Un largo camino

Manuel Hernández Villeta
La prepotencia del embajador

Por Manuel Hernández Villeta/A Pleno Sol

El camino se retoma. Luego de esas largas vacaciones de Semana Santa todo sigue igual, y hay que ver como se descongela el mundo político dominicano. Los cuatro principales partidos políticos al borde de la fragua de las definiciones, con sus rasgos de fragmentación muy acentuados y pocas esperanzas de dialogo.

Los dirigentes no buscaron tregua, no firmaron documentos, pero la predica partidaria se esfumó en la Semana Santa. Los políticos evitaron el tener que dar facilidades a sus seguidores, que deseaban veranear durante cuatro días.

Por años la tregua era una exigencia que nunca se cumplía. Todos salían a realizar partidismo, y en los medios señalaban que apoyaban una tregua general. Ahora contados hablaron en firme de tregua, y la misma no se dio, porque no era un tema en el tapete, sino que nadie levantó banderas en las playas y carreteras.

Al parecer los problemas internos son determinantes. Cada dirigente de importancia tiene que poner su agenda al día y ver cuál va a ser su futuro. Nadie tiene nada en claro. Los llamados partidos mayoritarios en la praxis beben el trago amargo del fraccionamiento, pero han sabido mantener pegados los pedazos de su frágil cristal social.

Hay una fecha fatídica, que sería al momento de escoger candidato a la presidencia de la República. Aquí poco importan diputados, senadores, síndicos y regidores. Todo está centrado en el candidato presidencial, sea propio o mediante alianza. De hecho ni el Revolucionario Dominicano, ni el Reformista Social Cristiano tienen fuerzas para presentar un candidato propio, y su lucha es por lograr una buena tajada, en una alianza salvadora.
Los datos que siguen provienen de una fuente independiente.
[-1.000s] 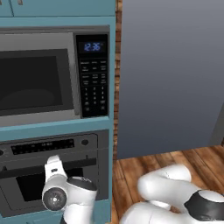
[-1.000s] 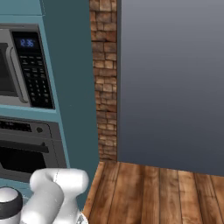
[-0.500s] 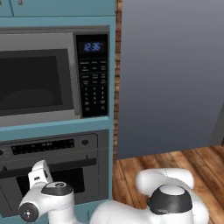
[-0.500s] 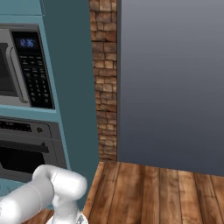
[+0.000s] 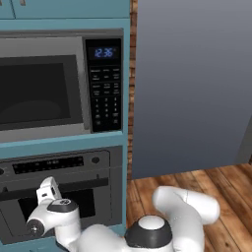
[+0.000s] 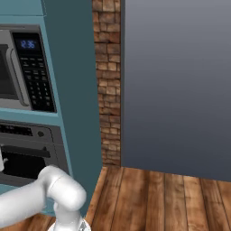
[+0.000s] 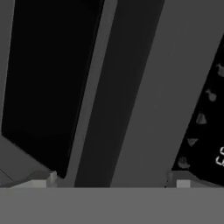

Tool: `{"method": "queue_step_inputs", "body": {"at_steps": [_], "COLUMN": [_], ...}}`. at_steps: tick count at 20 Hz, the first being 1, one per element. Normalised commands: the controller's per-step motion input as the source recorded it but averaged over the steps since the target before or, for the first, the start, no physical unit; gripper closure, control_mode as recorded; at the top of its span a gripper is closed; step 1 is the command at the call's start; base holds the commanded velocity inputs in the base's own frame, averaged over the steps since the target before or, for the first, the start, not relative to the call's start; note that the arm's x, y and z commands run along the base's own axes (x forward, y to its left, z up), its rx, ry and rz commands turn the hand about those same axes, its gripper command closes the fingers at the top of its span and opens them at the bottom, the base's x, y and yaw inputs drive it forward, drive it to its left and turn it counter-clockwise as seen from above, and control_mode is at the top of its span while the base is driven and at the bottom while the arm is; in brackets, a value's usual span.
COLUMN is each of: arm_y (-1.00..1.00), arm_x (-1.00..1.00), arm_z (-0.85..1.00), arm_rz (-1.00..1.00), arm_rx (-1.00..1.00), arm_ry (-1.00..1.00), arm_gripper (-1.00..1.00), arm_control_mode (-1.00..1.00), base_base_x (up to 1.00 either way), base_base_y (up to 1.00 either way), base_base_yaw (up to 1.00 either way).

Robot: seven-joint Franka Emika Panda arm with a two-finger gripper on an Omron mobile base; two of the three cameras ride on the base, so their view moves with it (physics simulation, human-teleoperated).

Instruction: Take the fish from the oven and place it on the plate on the counter.

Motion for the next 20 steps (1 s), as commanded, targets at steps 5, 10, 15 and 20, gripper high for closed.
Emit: {"method": "queue_step_inputs", "body": {"at_steps": [5, 10, 15, 20], "arm_y": [0.36, 0.28, 0.32, 0.03], "arm_x": [0.68, 0.51, 0.65, 0.11], "arm_z": [-0.62, -0.57, -0.34, -0.02], "arm_rz": [-0.07, -0.04, 0.0, 0.0], "arm_rx": [0.0, 0.0, 0.0, 0.0], "arm_ry": [0.0, -0.03, -0.1, -0.01], "arm_gripper": [-1.0, -1.0, -1.0, -1.0], "arm_control_mode": [-1.0, -1.0, -1.0, -1.0], "base_base_x": [0.0, 0.0, 0.0, 0.0], "base_base_y": [0.0, 0.0, 0.0, 0.0], "base_base_yaw": [0.0, 0.0, 0.0, 0.0]}}
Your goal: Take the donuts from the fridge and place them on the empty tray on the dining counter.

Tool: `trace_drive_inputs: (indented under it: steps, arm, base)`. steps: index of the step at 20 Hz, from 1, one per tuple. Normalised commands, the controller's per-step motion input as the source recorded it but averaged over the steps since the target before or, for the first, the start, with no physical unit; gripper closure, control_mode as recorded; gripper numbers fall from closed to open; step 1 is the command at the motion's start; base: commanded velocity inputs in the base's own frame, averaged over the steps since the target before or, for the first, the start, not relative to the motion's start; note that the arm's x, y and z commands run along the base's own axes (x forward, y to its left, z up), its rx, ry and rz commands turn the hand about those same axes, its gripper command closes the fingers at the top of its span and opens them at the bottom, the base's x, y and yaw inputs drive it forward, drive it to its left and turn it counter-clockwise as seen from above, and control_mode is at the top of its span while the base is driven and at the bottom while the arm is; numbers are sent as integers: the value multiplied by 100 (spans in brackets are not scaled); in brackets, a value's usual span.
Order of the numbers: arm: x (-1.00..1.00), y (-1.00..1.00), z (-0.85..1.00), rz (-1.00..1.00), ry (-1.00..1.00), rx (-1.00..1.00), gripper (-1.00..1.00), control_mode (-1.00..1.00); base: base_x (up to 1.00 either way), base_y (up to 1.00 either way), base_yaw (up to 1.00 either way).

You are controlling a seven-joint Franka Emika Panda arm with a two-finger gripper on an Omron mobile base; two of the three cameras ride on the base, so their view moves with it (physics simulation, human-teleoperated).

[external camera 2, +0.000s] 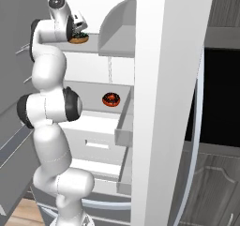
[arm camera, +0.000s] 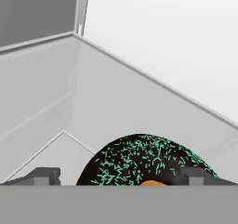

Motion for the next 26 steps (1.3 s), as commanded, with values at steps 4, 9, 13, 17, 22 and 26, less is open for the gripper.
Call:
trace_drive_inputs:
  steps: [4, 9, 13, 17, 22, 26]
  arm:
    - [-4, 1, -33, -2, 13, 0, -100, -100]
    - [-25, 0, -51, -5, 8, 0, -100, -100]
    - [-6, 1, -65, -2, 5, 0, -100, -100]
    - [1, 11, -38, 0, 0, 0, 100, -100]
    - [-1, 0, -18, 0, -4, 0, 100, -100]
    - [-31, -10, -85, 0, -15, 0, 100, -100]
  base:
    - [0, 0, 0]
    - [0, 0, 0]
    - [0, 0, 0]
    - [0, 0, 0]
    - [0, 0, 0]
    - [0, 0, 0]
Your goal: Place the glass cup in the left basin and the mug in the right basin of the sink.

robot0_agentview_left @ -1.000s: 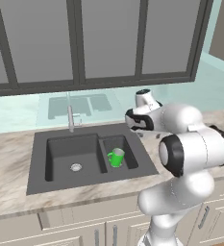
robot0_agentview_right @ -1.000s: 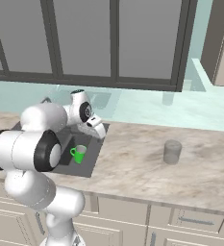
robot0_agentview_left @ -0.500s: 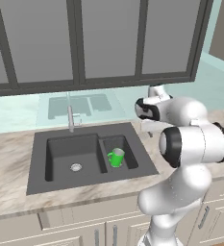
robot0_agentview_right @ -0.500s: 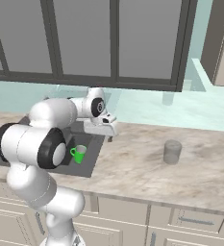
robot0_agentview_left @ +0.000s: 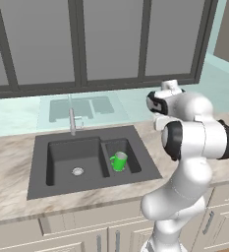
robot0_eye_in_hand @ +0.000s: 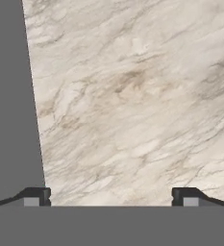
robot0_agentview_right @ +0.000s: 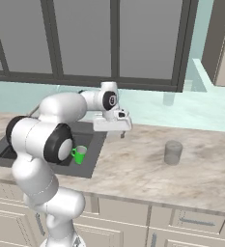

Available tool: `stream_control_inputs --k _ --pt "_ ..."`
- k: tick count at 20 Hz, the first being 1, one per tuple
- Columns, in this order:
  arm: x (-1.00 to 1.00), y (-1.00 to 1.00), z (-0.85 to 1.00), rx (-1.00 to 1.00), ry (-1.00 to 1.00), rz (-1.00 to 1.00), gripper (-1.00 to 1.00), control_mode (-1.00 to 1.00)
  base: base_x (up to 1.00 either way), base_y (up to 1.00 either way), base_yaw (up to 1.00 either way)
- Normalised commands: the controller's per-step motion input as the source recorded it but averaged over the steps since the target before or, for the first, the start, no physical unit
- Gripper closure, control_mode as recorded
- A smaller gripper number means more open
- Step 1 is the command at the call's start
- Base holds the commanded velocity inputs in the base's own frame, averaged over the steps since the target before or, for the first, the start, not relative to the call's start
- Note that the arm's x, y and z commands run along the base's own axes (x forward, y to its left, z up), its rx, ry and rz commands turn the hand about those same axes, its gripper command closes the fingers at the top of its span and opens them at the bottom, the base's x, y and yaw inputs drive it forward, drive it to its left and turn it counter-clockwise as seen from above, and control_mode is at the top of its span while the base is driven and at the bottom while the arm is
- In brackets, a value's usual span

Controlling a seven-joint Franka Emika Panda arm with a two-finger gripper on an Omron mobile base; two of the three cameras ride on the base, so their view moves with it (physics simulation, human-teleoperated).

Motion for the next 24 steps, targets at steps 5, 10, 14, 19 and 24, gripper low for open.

El sistema político dominicano carece de fortaleza, se ha ido debilitando con el correr de los años, y hoy como ayer las tendencias tienen más fuerzas que los grupos primigenios. La lucha por el poder comienza a lo interior de los partidos, y es allí donde se va decidir el futuro de esas agrupaciones.

El pueblo, frente a las ambiciones de los dirigentes, no pasa de ser un ente bueno para votar el día de los comicios y luego olvidarse de él. Ha ido aumentando la abstención electoral, porque hay cada vez más dominicanos que pierden la fe en los partidos del sistema. Pero tampoco hay generación emergente. Los jóvenes de hoy, son manejados por los viejos robles de todos los partidos.

Es necesario que florezca la generación de relevo, con fuerzas reales, con nuevas ideas, con un programa de gobierno real y efectivo. Que busquen soluciones a los males generales que tiene la sociedad dominicano, y que logren dar un salto al futuro, sin estar prisioneros en el círculo asfixiante de los que por años han vivido de la política, sin plantear soluciones factibles a los grandes males de la sociedad de hoy. ¡Ay!, se me acabó la tinta.